YOUR ASSIGNMENT: Copy exactly the lines from the beginning of the data down to and including the line holding "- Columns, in", without any pictures.

SOURCE MATERIAL:
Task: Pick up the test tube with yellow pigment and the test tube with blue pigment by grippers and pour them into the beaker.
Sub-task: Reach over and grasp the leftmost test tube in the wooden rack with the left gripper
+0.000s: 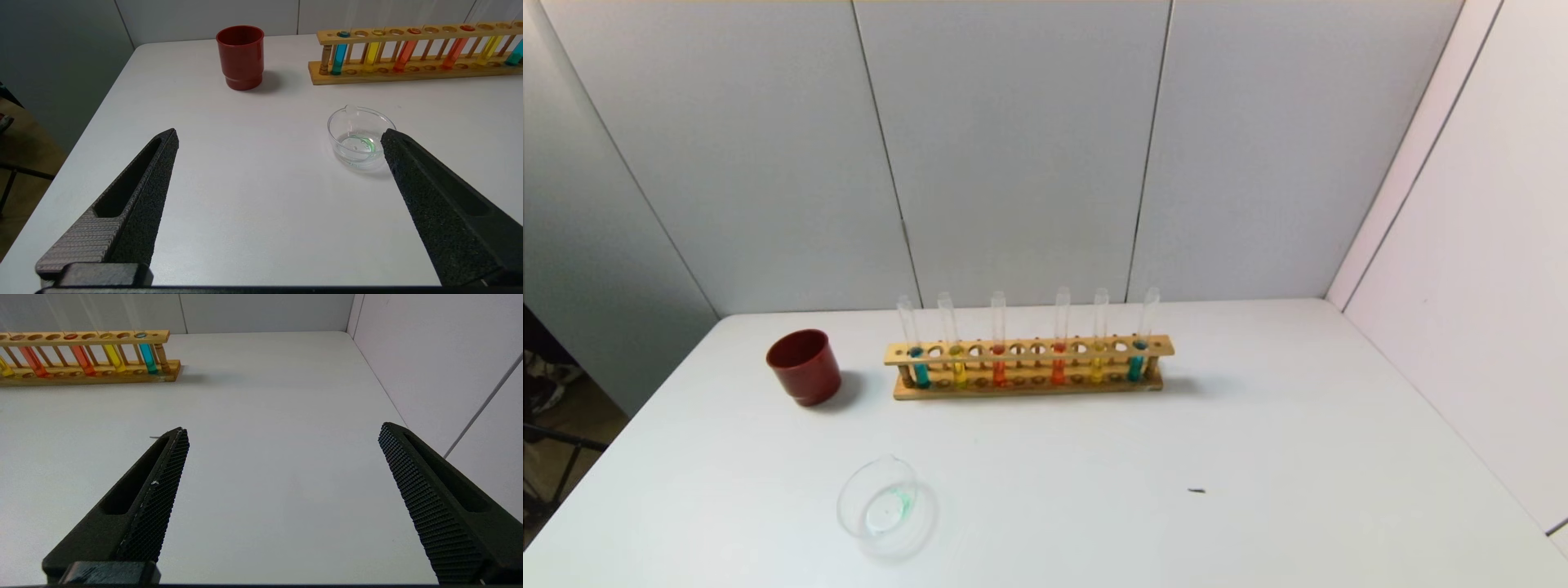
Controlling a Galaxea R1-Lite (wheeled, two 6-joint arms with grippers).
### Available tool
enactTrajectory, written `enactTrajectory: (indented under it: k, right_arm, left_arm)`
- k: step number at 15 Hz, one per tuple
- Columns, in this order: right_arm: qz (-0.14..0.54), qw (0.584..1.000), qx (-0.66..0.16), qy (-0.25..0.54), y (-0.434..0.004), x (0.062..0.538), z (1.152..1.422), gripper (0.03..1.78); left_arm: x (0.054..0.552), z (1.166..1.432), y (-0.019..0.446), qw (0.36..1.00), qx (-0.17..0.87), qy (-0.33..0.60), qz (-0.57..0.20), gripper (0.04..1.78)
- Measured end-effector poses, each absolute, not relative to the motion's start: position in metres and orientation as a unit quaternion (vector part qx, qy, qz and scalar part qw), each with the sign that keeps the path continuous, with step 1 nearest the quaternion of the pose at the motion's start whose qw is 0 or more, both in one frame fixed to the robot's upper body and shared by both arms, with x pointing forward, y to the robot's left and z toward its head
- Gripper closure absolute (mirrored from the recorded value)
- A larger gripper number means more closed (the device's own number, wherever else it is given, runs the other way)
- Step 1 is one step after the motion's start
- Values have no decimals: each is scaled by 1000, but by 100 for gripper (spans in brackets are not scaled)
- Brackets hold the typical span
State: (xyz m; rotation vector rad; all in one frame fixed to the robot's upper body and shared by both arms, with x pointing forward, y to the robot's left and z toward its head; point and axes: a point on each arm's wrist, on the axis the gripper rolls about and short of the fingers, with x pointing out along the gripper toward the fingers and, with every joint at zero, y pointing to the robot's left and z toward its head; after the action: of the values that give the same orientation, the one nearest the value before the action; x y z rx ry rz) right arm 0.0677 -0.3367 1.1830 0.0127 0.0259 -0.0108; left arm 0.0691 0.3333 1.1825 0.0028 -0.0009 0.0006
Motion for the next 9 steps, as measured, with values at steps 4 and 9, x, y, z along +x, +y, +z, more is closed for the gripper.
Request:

COMPLETED TASK:
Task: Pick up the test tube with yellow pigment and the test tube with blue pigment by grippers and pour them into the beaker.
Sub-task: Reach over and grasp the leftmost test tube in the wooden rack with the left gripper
+0.000s: 
Controlling a Galaxea R1-Lite (wheeled, two 6-joint arms with grippers).
### Available tool
enactTrajectory, written `enactTrajectory: (indented under it: k, right_arm, left_arm)`
- k: step number at 15 Hz, one per tuple
- Columns, in this order: right_arm: qz (-0.14..0.54), qw (0.584..1.000), qx (-0.66..0.16), qy (-0.25..0.54), y (-0.434..0.004), x (0.062..0.538), z (1.152..1.422), gripper (0.03..1.78); left_arm: x (0.054..0.552), z (1.166..1.432), y (-0.019..0.446), qw (0.36..1.00), qx (-0.17..0.87), qy (-0.33..0.60), qz (-0.57..0.20), gripper (0.04..1.78)

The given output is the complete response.